The second jumped at 1,000 feet and landed 50 feet from the shoreline. Three surfers helped disentangle him from the parachute.
Erosion and groins
Concerns arose following severe erosion from a storm in the summer of 1959, when a member of the PBC estimated that "it will require approximately 25,000 yards of fill or more to restore the bathing area to its pre-storm condition."
Coastal Engineering Laboratories of the University of Florida prepared a plan for artificial nourishment of 1,300 feet of beachfront and the installation of two to three rock groins. The cost was approximately $35,000.
The following year, sand was dredged from a natural area in the bay off Sportsman's Harbor north of the Causeway, pumped through an eight-inch pipe under Manatee Avenue, through a culvert and across the parking lot onto the beach.
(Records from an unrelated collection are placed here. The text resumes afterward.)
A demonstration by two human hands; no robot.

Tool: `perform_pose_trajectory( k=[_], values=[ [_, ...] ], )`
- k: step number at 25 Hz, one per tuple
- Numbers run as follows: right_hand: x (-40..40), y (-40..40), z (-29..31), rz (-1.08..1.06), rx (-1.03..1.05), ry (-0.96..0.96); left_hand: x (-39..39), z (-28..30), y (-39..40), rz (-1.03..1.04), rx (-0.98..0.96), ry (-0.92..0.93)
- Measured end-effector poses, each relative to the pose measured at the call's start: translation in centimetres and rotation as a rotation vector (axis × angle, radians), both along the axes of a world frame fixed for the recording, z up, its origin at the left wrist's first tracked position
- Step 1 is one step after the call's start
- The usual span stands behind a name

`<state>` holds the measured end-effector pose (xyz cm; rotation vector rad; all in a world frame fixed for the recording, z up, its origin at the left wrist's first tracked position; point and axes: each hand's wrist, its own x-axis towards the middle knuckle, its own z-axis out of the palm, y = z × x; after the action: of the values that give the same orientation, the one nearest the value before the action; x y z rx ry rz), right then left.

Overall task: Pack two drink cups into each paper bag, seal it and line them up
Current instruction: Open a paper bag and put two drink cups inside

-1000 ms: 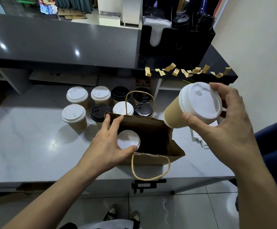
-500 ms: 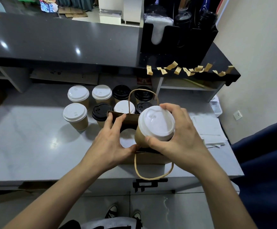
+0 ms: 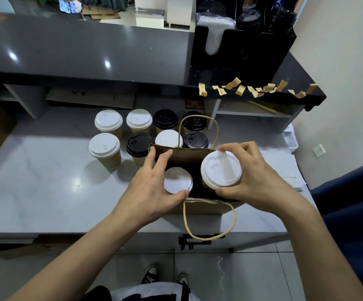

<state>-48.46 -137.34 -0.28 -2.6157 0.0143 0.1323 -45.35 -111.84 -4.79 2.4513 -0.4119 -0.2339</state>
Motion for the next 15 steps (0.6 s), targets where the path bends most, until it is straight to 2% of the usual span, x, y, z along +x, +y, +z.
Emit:
perform_pose_trajectory(
  k=[15],
  values=[
    [2.9,2.0,-0.5,0.176,-0.547,0.105,0.1,0.0,-0.2,-0.022,0.018,-0.028]
  ],
)
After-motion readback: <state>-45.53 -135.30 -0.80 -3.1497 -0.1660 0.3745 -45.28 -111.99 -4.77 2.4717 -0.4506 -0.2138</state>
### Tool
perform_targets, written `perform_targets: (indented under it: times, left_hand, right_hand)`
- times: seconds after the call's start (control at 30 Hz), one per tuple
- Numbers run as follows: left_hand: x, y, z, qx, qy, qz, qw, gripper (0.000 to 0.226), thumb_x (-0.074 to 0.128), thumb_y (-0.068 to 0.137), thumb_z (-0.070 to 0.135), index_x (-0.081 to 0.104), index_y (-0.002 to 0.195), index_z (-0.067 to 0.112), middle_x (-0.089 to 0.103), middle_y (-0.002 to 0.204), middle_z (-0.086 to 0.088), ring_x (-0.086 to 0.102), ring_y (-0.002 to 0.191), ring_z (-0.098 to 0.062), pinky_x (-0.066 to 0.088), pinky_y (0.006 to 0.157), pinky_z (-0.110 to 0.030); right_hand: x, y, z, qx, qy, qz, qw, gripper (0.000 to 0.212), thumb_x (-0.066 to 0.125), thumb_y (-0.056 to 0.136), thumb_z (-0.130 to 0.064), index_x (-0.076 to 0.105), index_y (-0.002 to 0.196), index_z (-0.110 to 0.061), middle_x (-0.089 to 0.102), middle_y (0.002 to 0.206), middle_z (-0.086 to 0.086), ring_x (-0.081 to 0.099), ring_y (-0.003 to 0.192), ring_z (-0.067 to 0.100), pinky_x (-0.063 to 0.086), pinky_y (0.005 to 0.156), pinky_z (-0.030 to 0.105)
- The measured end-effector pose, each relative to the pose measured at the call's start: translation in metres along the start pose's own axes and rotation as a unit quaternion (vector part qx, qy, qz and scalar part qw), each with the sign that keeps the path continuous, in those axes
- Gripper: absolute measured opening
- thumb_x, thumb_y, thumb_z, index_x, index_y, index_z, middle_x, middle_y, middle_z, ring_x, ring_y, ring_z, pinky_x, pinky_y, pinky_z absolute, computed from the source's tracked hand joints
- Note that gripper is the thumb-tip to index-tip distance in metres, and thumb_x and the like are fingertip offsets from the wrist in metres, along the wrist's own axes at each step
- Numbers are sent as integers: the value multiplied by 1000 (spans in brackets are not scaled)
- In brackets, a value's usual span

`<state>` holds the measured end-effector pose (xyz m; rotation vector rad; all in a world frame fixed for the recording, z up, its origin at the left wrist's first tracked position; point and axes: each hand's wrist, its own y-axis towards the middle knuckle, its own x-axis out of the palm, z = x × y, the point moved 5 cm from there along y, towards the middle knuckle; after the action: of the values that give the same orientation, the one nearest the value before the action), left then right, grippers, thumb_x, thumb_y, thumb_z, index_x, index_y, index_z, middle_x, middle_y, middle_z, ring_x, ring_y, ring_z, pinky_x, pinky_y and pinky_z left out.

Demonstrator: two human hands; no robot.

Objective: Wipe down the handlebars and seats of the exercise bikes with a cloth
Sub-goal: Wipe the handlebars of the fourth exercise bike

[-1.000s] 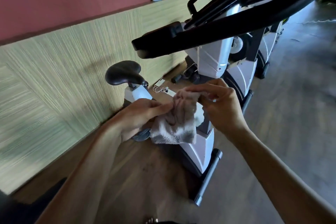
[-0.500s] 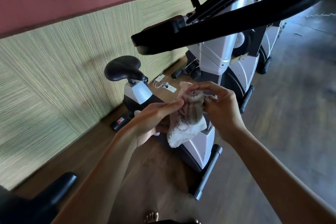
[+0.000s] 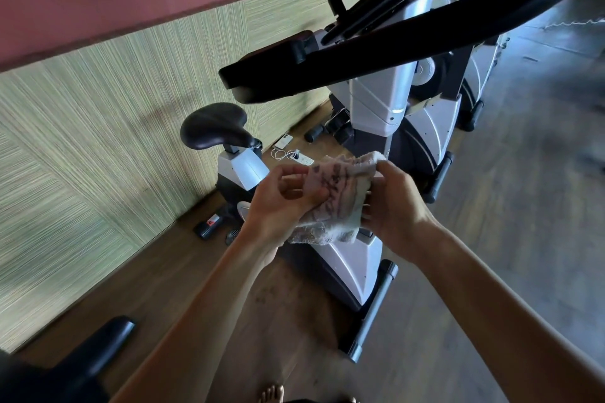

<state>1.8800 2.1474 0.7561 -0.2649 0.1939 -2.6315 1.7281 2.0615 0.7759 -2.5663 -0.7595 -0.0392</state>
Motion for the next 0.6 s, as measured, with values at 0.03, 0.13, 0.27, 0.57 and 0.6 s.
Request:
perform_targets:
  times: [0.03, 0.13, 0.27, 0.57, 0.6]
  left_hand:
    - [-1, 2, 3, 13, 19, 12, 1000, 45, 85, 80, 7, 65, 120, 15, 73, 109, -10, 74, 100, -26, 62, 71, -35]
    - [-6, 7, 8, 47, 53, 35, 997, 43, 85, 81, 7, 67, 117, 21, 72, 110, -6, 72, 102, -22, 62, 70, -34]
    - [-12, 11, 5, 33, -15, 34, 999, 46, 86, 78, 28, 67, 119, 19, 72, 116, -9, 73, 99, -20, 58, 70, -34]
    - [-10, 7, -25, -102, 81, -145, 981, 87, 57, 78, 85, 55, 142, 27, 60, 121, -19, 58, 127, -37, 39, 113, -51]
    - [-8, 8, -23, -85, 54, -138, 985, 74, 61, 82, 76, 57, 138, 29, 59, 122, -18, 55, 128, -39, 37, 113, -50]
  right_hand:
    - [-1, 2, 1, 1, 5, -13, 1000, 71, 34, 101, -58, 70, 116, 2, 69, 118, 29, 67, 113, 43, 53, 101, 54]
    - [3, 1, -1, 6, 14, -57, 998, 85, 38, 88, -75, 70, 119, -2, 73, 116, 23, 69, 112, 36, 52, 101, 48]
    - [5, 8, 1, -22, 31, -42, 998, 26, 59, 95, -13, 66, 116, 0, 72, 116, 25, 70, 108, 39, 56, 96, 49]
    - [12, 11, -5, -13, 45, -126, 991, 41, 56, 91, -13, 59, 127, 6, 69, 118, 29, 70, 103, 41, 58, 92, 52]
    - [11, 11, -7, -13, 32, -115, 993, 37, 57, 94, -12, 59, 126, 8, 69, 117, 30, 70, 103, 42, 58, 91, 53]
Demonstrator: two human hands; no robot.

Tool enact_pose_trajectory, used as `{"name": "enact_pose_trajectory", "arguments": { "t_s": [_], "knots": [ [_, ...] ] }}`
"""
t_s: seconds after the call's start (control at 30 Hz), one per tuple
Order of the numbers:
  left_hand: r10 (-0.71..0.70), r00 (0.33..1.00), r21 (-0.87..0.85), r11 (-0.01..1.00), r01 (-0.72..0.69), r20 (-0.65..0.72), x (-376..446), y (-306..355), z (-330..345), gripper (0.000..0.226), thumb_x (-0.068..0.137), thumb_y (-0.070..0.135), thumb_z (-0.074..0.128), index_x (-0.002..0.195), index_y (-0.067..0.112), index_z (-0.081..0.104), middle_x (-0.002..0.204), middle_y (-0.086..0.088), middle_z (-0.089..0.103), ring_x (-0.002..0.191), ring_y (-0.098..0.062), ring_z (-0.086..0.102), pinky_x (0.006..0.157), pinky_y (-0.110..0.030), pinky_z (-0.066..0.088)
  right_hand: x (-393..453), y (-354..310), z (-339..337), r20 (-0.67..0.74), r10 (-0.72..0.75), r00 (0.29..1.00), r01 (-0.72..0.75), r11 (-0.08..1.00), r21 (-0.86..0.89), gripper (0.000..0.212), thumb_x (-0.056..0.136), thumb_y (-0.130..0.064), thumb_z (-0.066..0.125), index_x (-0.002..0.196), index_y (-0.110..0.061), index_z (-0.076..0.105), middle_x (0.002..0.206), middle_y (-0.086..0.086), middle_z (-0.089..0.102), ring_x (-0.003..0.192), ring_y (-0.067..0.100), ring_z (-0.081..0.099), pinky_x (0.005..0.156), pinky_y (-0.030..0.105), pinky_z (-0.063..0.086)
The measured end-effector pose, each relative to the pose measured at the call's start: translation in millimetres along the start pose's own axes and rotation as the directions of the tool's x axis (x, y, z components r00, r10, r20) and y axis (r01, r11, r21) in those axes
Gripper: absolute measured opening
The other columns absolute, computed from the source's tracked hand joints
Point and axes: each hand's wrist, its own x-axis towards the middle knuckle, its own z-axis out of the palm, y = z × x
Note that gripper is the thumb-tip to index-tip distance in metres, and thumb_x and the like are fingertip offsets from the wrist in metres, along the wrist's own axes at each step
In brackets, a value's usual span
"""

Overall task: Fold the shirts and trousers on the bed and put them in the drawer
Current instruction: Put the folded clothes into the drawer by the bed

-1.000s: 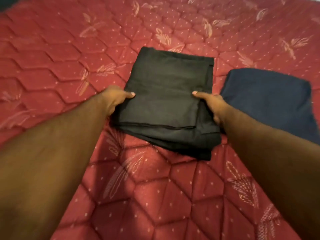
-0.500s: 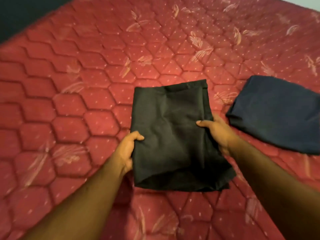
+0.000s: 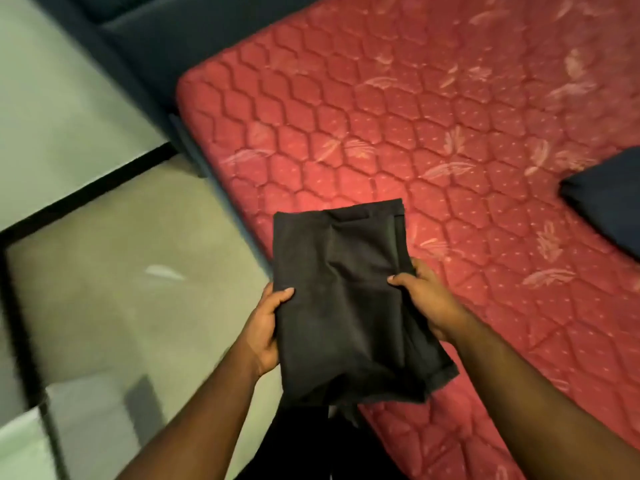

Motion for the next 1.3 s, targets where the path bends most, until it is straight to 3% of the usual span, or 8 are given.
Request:
{"name": "enact_pose_trajectory", "arguments": {
  "t_s": [0.1, 0.3, 0.4, 0.53, 0.63, 0.87, 1.1, 1.3],
  "knots": [
    [0.123, 0.989, -0.078, 0.988, -0.129, -0.087, -82, 6, -71, 0.035, 0.091, 0.008, 0.052, 0.124, 0.019, 0.057, 0.119, -0.013, 0.067, 0.107, -0.031, 0.064, 0.096, -0.047, 0.051, -55, -10, 72, 0.151, -0.031, 0.988, 0.045, 0.995, -0.091, 0.025, 0.088, 0.001, 0.054, 0.107, -0.014, 0.061, 0.095, 0.008, 0.073, 0.078, 0.017, 0.069, 0.067, 0.026, 0.054],
    [0.274, 0.847, -0.157, 0.912, -0.380, -0.455, -233, -22, -204, 0.030, 0.085, 0.000, 0.061, 0.113, 0.009, 0.054, 0.112, -0.017, 0.068, 0.097, -0.030, 0.068, 0.088, -0.044, 0.056, -148, -8, 237, 0.478, -0.060, 0.876, 0.286, 0.863, -0.417, 0.026, 0.080, -0.004, 0.066, 0.105, -0.010, 0.066, 0.098, 0.011, 0.073, 0.095, 0.031, 0.068, 0.089, 0.043, 0.054],
    [0.240, 0.758, -0.243, 0.852, -0.464, -0.607, -292, -51, -254, 0.034, 0.084, 0.006, 0.066, 0.115, 0.012, 0.054, 0.109, -0.012, 0.069, 0.098, -0.029, 0.069, 0.082, -0.042, 0.058, -194, 5, 312, 0.622, 0.020, 0.783, 0.411, 0.734, -0.540, 0.026, 0.081, -0.014, 0.069, 0.106, -0.016, 0.066, 0.099, 0.006, 0.073, 0.092, 0.027, 0.069, 0.086, 0.042, 0.055],
    [0.179, 0.667, -0.358, 0.729, -0.583, -0.723, -353, -100, -312, 0.033, 0.085, 0.010, 0.066, 0.115, 0.016, 0.054, 0.108, -0.009, 0.069, 0.096, -0.026, 0.069, 0.074, -0.037, 0.057, -260, 31, 403, 0.750, 0.094, 0.655, 0.568, 0.593, -0.570, 0.022, 0.086, -0.013, 0.065, 0.107, -0.017, 0.062, 0.097, 0.004, 0.069, 0.085, 0.020, 0.067, 0.066, 0.029, 0.050],
    [0.104, 0.593, -0.410, 0.628, -0.662, -0.798, -390, -136, -358, 0.032, 0.084, 0.014, 0.067, 0.113, 0.017, 0.054, 0.105, -0.009, 0.070, 0.093, -0.027, 0.070, 0.073, -0.039, 0.058, -305, 63, 470, 0.803, 0.208, 0.558, 0.640, 0.507, -0.577, 0.019, 0.087, -0.012, 0.063, 0.105, -0.016, 0.063, 0.097, 0.006, 0.070, 0.085, 0.023, 0.069, 0.073, 0.035, 0.055],
    [-0.028, 0.421, -0.390, 0.434, -0.812, -0.907, -429, -174, -447, 0.027, 0.086, 0.012, 0.067, 0.110, 0.014, 0.056, 0.102, -0.008, 0.073, 0.089, -0.026, 0.071, 0.072, -0.037, 0.058, -352, 132, 614, 0.773, 0.439, 0.458, 0.619, 0.466, -0.632, 0.025, 0.085, 0.001, 0.059, 0.109, -0.004, 0.064, 0.098, 0.017, 0.073, 0.090, 0.037, 0.070, 0.089, 0.051, 0.054],
    [-0.210, 0.399, -0.447, 0.306, -0.841, -0.893, -393, -186, -580, 0.038, 0.085, 0.017, 0.071, 0.119, 0.013, 0.054, 0.114, -0.009, 0.066, 0.099, -0.029, 0.066, 0.081, -0.040, 0.056, -326, 214, 780, 0.636, 0.653, 0.412, 0.589, 0.342, -0.732, 0.029, 0.087, 0.001, 0.053, 0.114, 0.003, 0.062, 0.107, 0.024, 0.069, 0.092, 0.037, 0.067, 0.089, 0.046, 0.053],
    [-0.336, 0.419, -0.514, 0.277, -0.812, -0.843, -280, -218, -719, 0.035, 0.083, 0.015, 0.073, 0.113, 0.010, 0.056, 0.109, -0.012, 0.070, 0.098, -0.030, 0.068, 0.088, -0.047, 0.056, -223, 335, 896, 0.496, 0.757, 0.425, 0.553, 0.217, -0.805, 0.030, 0.092, -0.002, 0.051, 0.120, -0.002, 0.061, 0.115, 0.020, 0.067, 0.109, 0.037, 0.063, 0.092, 0.044, 0.051]
  ]
}}
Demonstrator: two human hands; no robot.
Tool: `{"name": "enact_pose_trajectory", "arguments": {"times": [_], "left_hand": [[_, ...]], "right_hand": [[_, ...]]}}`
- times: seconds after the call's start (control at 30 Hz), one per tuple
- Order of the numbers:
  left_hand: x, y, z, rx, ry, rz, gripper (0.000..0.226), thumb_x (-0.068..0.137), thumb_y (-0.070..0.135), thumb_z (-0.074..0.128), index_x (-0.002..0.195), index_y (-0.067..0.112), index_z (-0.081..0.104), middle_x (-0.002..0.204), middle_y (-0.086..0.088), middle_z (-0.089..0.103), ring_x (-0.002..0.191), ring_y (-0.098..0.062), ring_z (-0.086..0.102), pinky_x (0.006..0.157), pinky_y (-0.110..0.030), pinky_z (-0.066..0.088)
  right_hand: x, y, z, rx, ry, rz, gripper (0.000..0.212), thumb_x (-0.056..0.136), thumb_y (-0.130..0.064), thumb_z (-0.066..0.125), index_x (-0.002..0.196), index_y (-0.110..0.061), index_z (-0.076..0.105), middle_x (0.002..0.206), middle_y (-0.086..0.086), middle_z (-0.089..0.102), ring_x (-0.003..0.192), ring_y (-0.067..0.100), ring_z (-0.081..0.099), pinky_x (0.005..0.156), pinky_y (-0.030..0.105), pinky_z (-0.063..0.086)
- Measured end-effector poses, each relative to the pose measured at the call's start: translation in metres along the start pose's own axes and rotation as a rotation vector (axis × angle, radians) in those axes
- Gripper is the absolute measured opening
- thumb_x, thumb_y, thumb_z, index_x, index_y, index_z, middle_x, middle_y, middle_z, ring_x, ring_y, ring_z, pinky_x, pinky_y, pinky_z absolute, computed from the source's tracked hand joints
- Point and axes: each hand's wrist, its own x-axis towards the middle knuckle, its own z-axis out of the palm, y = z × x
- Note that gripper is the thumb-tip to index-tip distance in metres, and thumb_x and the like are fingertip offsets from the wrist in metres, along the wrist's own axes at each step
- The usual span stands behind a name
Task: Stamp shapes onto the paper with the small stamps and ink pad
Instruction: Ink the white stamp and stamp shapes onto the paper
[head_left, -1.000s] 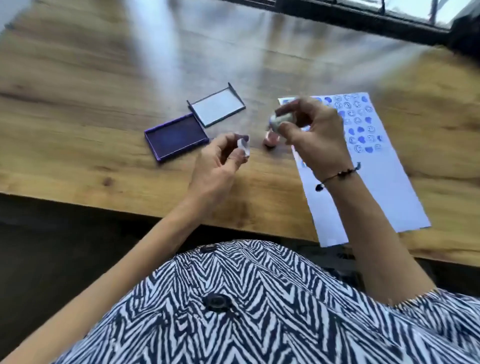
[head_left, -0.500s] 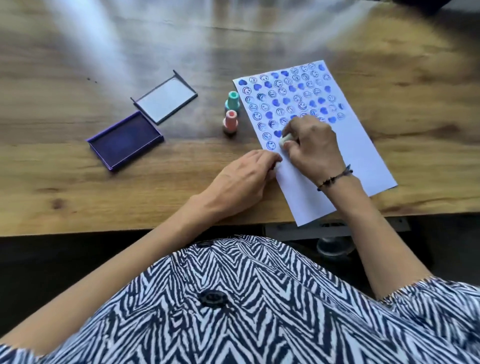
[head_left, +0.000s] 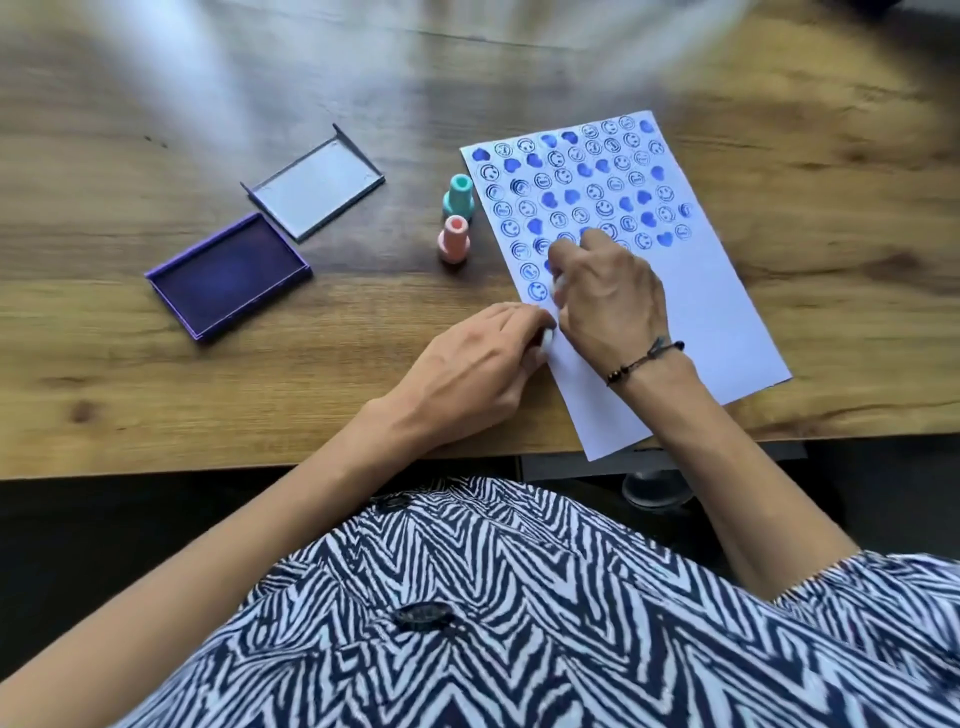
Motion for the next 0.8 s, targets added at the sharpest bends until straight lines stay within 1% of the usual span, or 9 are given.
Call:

Tropical Storm Brenda that summer created more erosion concerns, and in 1961, erosion expert Sidney Makepeace Wood was invited to the Island by newspaper publisher Harry Varley to give his opinion on the issue.
Wood recommended constructing a permeable groin to build up sand naturally. He was opposed to artificial nourishment. The cost was estimated at $35,000.
Work began in March 1964 and the groin was located opposite the stairs to the roof of the pavilion. It extended into the Gulf 460 feet and was completed in June.
Efforts to develop a second public beach at the south end of the Island began in 1958, due to two factors according to the Island newspaper.
The first was because Manatee Public Beach had "become inadequate on good days," and the second was because hundreds of people were bathing and picnicking and "the status of this part of the beach is in doubt and the public uses it on sufferance."
Part of the south end was claimed by the State Road Department (SRD), which had dumped tons of fill to build a road to connect with the bridge to Longboat Key, and part of it was privately owned by the E. P. Green Estate.
The SRD maintained that it needed the entire 5,500-foot stretch of Gulffront land to protect the road and approach to the bridge from erosion. Attorneys for the estate said the SRD only needed enough property necessary for highway purposes, and it must pay for it.
A deal was finally agreed upon in 1962, when the county and the SRD purchased the land from the Green Estate for $318,680. A half-mill assessment by the county covered its costs and $17,000 was earmarked for a pavilion.
Of the purchase price, the SRD paid the county $185,000 for a 100-foot strip on each side of the centerline from 13th Street South to the Longboat Key Bridge, three acres at the end of the bridge and an easement along the Gulf for maintenance of the groins.
County commissioners opened bids for a public pavilion on June 6, 1963. It would contain showers and restrooms, storage facilities, a shaded area and a parking area. Plans for shelters, picnic tables, barbecue pits and trash cans were authorized by the county in February 1964.
The pavilion was dedicated in March 1964 and Mike Klemmer, vice chair of the county commission said, "To me, this is a great day. It is a great day because one of my dreams has come true – the dream to see this Island property dedicated to the people of Manatee County for their enjoyment."
The County Park, Beach and Recreation Commission suggested Manatee Beach South as the name because it stressed the county name and preserved the county image. However, the Manatee County Chamber suggested a naming contest, which was how the name Coquina Beach was chosen.